Assuming that John's assumption is correct (an interest rate
wouldn't go *down* on a zero down loan), then the simple
answer would be either that the costs are going to be picked
up elsewhere *OR* you are going to be paying substantially
less on the principal than you otherwise would (that is, you
may have an "interest only" loan).

You have to look behind the monthly payment to see what else
is happening. If for some reason he is offering a lower
interest rate than your other loan, logic would dictate that
if you asked him to go back to the same lender and ask for a
rate with 30% down you'd get an even lower rate--as well as
no mortgage insurance charge.

I'm always suspicious when anyone starts talking solely
about monthly payments. That variable is important for
purposes of determining if your cash flow will work in the
short term, but if you don't watch the other variables you
can get a real problem in the long term. For instance, if
it is an interest only loan, that would mean that the only
way you would build any equity is if the price of the home
itself rises, you start making additional payments against
the principal (which then means you no longer have the same
payment <grin> ) or you refinance and get put on a regular
amortization (again, with payments rising).
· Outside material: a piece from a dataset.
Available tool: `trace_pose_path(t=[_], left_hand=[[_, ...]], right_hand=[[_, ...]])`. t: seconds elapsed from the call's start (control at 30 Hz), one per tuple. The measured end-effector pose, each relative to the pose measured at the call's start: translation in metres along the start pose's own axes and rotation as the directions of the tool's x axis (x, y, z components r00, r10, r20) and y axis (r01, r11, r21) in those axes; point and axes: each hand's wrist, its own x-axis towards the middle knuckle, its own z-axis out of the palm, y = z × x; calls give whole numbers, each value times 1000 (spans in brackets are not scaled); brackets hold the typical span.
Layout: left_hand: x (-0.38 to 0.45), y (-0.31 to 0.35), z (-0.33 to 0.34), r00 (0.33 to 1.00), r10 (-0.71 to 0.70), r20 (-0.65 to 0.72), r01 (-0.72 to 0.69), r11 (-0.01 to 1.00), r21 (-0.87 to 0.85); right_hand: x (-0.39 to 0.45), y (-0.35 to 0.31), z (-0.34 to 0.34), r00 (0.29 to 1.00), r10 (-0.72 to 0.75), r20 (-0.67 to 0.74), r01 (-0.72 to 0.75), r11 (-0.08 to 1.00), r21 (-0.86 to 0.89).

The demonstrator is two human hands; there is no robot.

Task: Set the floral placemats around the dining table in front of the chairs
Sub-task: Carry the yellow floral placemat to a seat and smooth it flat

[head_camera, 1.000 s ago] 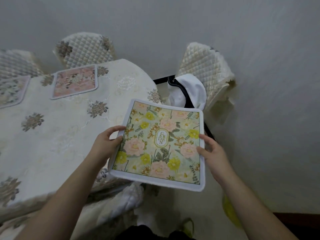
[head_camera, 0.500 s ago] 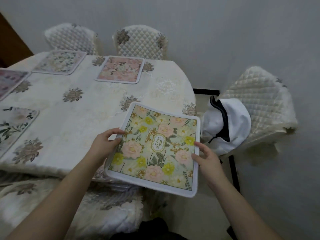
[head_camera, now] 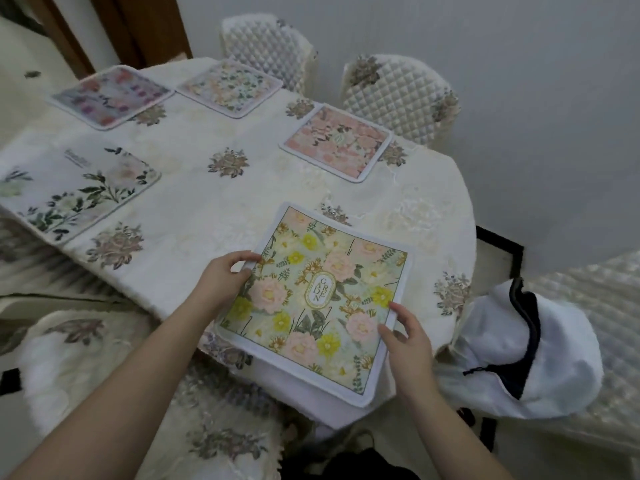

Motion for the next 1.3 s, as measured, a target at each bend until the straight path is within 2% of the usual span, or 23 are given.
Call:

With 30% down, you would be much better protected against a
slump in the housing market that might arrive at the same
time you are forced to sell (say you get transferred out of
state). Now, you could keep the 30% you won't pay down in a
low risk investment--but then it's not likely you'll
"outearn" what you are paying in additional interest on the
mortgage to carry that additional debt.

--
Ed Zollars, CPA
Phoenix, Arizona

 
Old 01-06-2004, 05:49 PM
John A. Weeks III
Guest
 
Posts: n/a
Default Re: mortgage shopping questions

In article <Xns946864C37C6F4orson14850[at]130.133.1.4> , Cate
<notreally.orson14850[at]yahoo.com> wrote:

- quote -

> 1. How is it possible for us to offer no down payment and still have the
> same monthly payment we would have had on a loan that had 30% down?


The money has to come from somewhere. A vastly lower interest rate
could explain it, but that is unlikely since most zero down programs
carry a higher interest rate than a 20% down loan. Maybe they are
hiding it in the closing costs? Are you being asked to pay points?

- quote -

> 2. What's the catch? How does the lender benefit from this type of loan?
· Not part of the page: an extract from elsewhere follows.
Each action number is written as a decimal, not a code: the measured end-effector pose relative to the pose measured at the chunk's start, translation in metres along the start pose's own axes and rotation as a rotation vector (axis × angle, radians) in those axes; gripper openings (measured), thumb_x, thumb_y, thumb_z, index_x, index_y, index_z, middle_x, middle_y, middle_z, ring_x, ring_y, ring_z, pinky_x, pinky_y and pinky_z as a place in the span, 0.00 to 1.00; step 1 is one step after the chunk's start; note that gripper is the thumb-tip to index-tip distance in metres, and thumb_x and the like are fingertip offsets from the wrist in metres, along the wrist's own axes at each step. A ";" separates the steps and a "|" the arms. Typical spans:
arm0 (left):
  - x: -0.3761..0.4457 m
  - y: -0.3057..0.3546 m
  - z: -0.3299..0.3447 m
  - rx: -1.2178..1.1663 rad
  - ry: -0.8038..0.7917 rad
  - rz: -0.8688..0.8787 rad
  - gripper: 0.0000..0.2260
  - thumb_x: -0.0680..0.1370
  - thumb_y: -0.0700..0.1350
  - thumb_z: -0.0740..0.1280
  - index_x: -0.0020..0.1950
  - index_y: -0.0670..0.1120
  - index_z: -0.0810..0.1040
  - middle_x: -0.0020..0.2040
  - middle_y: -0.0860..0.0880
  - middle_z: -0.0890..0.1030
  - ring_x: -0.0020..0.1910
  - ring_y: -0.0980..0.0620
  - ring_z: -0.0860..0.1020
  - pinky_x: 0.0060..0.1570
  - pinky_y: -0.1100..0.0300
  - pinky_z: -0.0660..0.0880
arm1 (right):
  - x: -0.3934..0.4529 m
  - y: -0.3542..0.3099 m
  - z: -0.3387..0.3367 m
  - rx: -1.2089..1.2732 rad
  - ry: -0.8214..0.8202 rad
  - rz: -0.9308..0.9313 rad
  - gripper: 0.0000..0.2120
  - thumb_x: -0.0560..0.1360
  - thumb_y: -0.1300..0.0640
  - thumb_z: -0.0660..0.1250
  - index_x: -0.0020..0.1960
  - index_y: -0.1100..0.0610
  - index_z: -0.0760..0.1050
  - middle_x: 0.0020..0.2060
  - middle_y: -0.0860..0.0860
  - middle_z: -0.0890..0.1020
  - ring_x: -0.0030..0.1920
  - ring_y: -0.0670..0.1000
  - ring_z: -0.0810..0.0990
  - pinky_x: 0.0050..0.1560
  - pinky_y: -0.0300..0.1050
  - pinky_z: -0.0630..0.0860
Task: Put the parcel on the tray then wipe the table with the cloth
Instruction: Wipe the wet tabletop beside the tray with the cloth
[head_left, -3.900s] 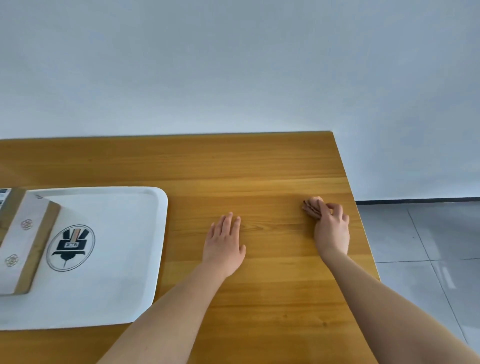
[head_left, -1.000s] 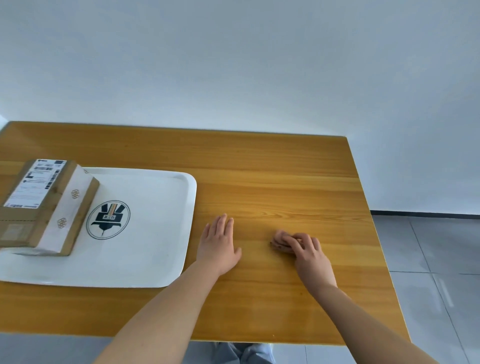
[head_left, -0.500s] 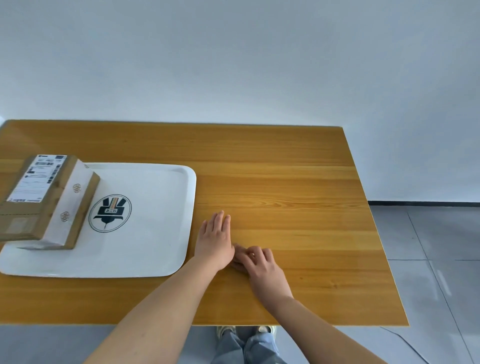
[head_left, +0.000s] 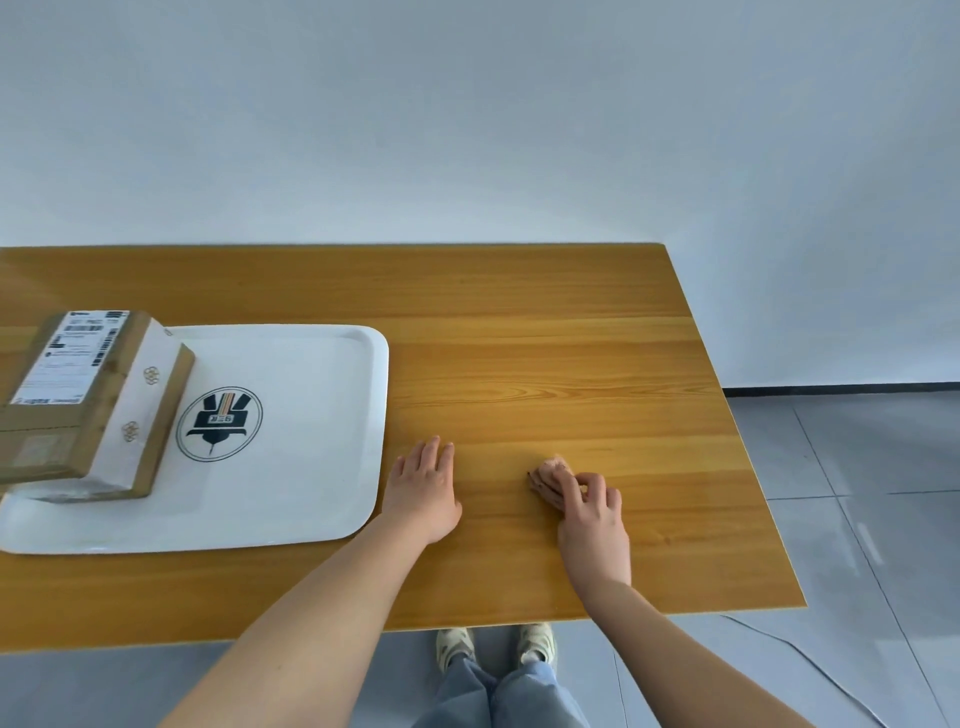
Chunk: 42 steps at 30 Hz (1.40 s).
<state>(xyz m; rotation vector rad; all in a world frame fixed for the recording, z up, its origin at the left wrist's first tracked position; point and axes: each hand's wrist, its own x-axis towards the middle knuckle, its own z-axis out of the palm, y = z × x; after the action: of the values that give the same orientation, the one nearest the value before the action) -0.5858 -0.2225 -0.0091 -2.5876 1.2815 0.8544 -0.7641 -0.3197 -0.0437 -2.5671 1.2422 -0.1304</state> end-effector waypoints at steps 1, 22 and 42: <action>-0.002 -0.001 0.002 0.000 -0.005 -0.005 0.31 0.81 0.48 0.56 0.79 0.46 0.44 0.80 0.47 0.43 0.79 0.46 0.45 0.77 0.50 0.46 | -0.001 -0.008 0.002 0.003 -0.013 -0.025 0.31 0.60 0.74 0.70 0.61 0.55 0.75 0.50 0.58 0.77 0.43 0.59 0.75 0.23 0.44 0.75; -0.055 0.024 0.049 -0.006 -0.078 -0.118 0.34 0.80 0.51 0.58 0.79 0.47 0.43 0.80 0.47 0.41 0.79 0.45 0.43 0.76 0.48 0.48 | -0.032 0.039 -0.014 -0.028 -0.056 -0.072 0.30 0.66 0.73 0.66 0.63 0.51 0.72 0.53 0.56 0.75 0.48 0.59 0.74 0.27 0.47 0.78; -0.075 0.048 0.048 -0.065 -0.056 -0.191 0.28 0.79 0.49 0.61 0.76 0.43 0.54 0.77 0.43 0.52 0.74 0.42 0.59 0.69 0.49 0.65 | -0.064 0.040 -0.015 -0.138 -0.185 -0.530 0.31 0.54 0.69 0.77 0.52 0.50 0.74 0.47 0.52 0.78 0.40 0.54 0.76 0.17 0.38 0.71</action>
<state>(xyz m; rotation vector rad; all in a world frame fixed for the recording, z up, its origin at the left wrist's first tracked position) -0.6791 -0.1841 -0.0022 -2.6611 0.9878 0.9380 -0.8371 -0.2968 -0.0382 -2.8884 0.5026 0.0881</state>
If you have less than 20% down, you pay mortgage insurance. Since the
lender is already protected in the event of default, this is pure
profit.

- quote -

> 3. Is it advisable to put no down payment on a house even when you have it?

Again, why pay mortgage insurance when you can avoid it? Mortgage
insurance is 100% pure flush money for the home buyer. You would
get just as much in return for flusing $100 a month down the toilet.

-john-

--
================================================== ==================
John A. Weeks III 952-432-2708 john[at]johnweeks.com
Newave Communications http://www.johnweeks.com
================================================== ==================

  #-1  
Old 01-06-2004, 02:57 PM
Cate
Guest
 
Posts: n/a
Default mortgage shopping questions

My husband and I are mortgage shopping at the moment, in anticipation of
buying a smaller house than the one we last owned. Too much money going
toward mortgage, PMI, taxes taught us cheaper is better.
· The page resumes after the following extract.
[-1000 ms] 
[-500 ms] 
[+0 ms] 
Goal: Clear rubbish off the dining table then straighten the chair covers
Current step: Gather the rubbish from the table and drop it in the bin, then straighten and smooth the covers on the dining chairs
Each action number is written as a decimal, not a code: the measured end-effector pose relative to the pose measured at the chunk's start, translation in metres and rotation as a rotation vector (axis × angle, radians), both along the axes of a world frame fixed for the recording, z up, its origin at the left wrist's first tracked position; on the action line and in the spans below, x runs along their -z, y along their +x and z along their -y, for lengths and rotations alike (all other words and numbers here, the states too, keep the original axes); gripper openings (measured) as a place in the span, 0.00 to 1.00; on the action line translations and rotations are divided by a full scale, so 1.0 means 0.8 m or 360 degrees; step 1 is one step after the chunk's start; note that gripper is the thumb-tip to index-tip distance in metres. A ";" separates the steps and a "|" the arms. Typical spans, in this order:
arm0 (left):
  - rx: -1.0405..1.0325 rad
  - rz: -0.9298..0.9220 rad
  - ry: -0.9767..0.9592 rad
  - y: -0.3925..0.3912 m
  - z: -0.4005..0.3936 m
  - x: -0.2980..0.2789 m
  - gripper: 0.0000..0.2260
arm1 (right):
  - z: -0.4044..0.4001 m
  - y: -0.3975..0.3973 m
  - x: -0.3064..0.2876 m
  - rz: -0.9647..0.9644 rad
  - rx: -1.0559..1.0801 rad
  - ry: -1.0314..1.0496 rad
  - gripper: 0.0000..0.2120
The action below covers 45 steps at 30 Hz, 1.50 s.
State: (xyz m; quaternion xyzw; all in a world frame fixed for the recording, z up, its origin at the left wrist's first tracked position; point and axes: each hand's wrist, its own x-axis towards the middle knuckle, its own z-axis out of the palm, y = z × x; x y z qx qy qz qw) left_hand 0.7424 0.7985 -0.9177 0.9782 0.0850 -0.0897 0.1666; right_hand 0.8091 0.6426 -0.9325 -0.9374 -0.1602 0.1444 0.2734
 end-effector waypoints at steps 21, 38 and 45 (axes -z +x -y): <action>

This time around we have 30% for a down payment in the price range we're
looking in.

The first lender we contacted mentioned he has a few 100% loan programs,
and said he'd work up some scenarios that would allow us to finance the
entire cost of the house and keep our down payment money to invest in
another way. He also said in these scenarios the monthly payment would
still be the relatively low number that we want.

I'm due to get the numbers later today. Meanwhile, I have a couple of
questions.

1. How is it possible for us to offer no down payment and still have the
same monthly payment we would have had on a loan that had 30% down?

2. What's the catch? How does the lender benefit from this type of loan?

3. Is it advisable to put no down payment on a house even when you have it?